I’ll say one good thing about blading an iron shot: The ball goes pretty far. That might please a beginning golfer whose priority is to advance the ball in any way possible. For the rest of the golf population, a thin shot is rarely satisfying – even when it works out. Catching the ball on the upswing with the leading edge of an iron is a fault that is easily curable.
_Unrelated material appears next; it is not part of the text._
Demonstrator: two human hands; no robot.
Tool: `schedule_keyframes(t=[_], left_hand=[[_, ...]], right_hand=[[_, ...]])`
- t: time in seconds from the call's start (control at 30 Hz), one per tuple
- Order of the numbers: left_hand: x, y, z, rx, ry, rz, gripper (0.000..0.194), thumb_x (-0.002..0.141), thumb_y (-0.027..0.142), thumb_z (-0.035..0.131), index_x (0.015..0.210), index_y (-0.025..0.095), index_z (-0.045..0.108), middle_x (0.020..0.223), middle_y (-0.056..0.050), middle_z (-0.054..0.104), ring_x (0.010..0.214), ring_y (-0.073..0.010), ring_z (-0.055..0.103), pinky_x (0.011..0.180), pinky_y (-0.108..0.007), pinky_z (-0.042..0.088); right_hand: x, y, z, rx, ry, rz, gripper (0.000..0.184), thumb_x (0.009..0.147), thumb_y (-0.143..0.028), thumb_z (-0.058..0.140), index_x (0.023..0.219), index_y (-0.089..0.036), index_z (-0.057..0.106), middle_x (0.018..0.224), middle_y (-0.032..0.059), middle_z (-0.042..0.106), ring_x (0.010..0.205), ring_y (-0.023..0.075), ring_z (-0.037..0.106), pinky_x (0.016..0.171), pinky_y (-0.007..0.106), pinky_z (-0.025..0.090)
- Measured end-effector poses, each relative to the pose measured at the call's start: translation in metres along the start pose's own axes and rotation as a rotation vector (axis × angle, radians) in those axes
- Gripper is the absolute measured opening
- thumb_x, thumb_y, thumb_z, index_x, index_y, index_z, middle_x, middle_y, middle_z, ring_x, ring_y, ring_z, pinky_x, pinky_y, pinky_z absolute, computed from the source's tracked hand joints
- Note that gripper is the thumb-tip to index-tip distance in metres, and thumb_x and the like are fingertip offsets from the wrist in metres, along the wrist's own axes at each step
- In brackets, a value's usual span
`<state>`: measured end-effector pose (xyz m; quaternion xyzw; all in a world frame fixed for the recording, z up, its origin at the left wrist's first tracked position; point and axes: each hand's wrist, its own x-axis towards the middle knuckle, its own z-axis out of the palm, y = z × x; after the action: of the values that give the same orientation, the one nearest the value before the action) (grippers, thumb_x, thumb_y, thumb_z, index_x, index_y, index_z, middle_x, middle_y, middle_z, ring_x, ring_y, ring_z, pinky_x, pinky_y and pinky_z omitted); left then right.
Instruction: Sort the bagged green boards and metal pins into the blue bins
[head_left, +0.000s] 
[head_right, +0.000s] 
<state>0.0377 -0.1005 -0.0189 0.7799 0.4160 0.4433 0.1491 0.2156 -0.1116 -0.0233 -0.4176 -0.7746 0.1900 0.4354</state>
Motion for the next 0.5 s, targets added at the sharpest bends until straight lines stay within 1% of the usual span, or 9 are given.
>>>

Follow these steps to avoid it.

STEP ONE: FEEL A STRETCH AT ADDRESS

  • Play the ball in the middle of your stance.
  • Keep your weight evenly distributed between your feet.
  • Let your arms reach out to the ball.
  • Feel a stretch at your elbows [above].

STEP TWO: MAINTAIN THE TRIANGLE

  • Keep the feeling of extension in your arms as you start back.
  • Let your torso rotate the club away from the target.
  • Maintain the look of a triangle between your arms and club [above right].
  • Don’t let your elbows bend [above left].

STEP THREE: KEEP EVERYTHING TOGETHER

  • As you swing down and through impact, keep your arms ‘long’.
  • Let your body and arms turn through together.
  • Still feel a stretch at your elbows.
  • Extend the club towards the target [above].

STEP FOUR: DRILL – STAY CONNECTED

  • Place a bath towel under your armpits and pin it.
  • Make backswings keeping the towel in place.
  • Feel like you’re taking the club back on a wide arc [above].
  • Make short through-swings (without a ball) while feeling the connection of the body, arms and club. 


Rushi Oza, a Golf Digest Best Young Teacher, is at Highland Creek Golf Club in Charlotte, North Carolina.